- Introduction -
Context: There are several key factors to consider when estimating used car sale prices. For instance, the model year is not linear- the closer we get to the current year, the price goes up significantly. Other important variables to consider are: engine size, MPG, mileage, fuel type, engine size, brand, and model.
Opportunity: How can One Track Motors increase profit margins by 5% within 6 months by establishing maximum buy prices on used cars according to their brand, model, year built, mileage and other factors?
Deliverable:
- Identify which variables are most important in determining price and how does price vary with them (linear, non-linear, etc.)

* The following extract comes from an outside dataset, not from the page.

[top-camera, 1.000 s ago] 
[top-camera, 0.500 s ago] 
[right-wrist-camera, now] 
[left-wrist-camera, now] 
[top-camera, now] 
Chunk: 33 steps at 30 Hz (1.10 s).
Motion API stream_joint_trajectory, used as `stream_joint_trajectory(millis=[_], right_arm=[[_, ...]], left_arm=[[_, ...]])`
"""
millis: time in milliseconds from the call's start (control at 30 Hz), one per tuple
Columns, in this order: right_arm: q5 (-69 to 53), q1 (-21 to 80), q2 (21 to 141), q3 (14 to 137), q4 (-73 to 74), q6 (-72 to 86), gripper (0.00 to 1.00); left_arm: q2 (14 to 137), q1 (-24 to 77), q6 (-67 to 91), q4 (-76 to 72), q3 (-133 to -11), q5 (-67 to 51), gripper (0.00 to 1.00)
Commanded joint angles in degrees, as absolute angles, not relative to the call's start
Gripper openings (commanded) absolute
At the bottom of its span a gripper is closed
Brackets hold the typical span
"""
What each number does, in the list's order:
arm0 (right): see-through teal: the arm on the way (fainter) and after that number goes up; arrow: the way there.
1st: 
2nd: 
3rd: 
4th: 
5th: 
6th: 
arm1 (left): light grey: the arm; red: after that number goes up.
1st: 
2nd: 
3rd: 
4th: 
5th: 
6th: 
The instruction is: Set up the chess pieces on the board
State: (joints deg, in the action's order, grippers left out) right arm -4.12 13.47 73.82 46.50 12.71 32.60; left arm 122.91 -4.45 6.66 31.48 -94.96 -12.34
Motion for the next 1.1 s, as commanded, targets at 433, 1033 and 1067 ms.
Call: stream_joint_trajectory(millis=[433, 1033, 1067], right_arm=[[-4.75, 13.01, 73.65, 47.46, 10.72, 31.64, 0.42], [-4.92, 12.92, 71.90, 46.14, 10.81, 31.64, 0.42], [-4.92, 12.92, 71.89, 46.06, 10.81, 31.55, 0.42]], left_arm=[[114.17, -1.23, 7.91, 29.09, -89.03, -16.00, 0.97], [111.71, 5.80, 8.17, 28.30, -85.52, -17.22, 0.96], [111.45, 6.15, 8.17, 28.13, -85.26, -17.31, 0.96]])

- Regression model to predict price
- Dataset Description -
The variables were extracted from a dataset consisting of 99,186 records for used car sales.
Numerical Variables: Year, Price, Mileage, Tax, MPG, Engine Size
Categorical Variables: Brand, Model, Transmission, Fuel Type
- Executive Summary -
-
The correlation for key variables determines that engine size and year/year adjusted are the highest contributing factors in determining a used cars' sale price.
-
Engine Size (0.65) and Year (-0.03) lead the correlations, showing that they are key variables in determining the final price of a used car. Additionally, the price steadily increases with larger engine sizes and newer models.
-
Price shows a strong positive correlation with models produced after 2003, while models from the same time span show the highest mileage records.
-
MPG shows a negative correlation with price through 80 MPG, after which newer fuel types, primarily Hybrid, drive an increase in median price.
-
Used cars with either very low (20) or very high (100+) MPG's have the highest price points, with all the values in between 30-90 MPG showing the lowest sale prices.
-
Price shows quick decline in values that slowly levels off into an asymptote in relation to Mileage.
-
Most used cars have average to low mileage numbers (3k-21k), and used cars with high mileage are most likely to have a petrol fuel type and made by the Ford brand.
-
Manual with a median of (£11k) shows a sharp discount from Semi-Auto (£22k) and Auto (£21k). Ford, and Vouxhall are strong brands in Manual, while Merc, Audi, BMW, and Toyota are the big brands in Auto/Semi-Auto with VW being in both Semi-Auto and Manual.
-
Premium brands command a higher price premium over non-premium.
-
Diesel and Hybrid are the highest price premiums at around £17k, while Petrol only has a median sales value of £12k, with Diesel and Petrol making up almost the entire dataset.
-
The 6 top-selling models (Fiesta, Golf, Focus, C Class, Corsa, and Polo) make up more than half of the sales values for all models sold.
-
The top 6 models with the highest sales prices (G Class, R8, X7, 8 Series, Q8, and California) belong to Merc, Audi, BMW, and VW brands.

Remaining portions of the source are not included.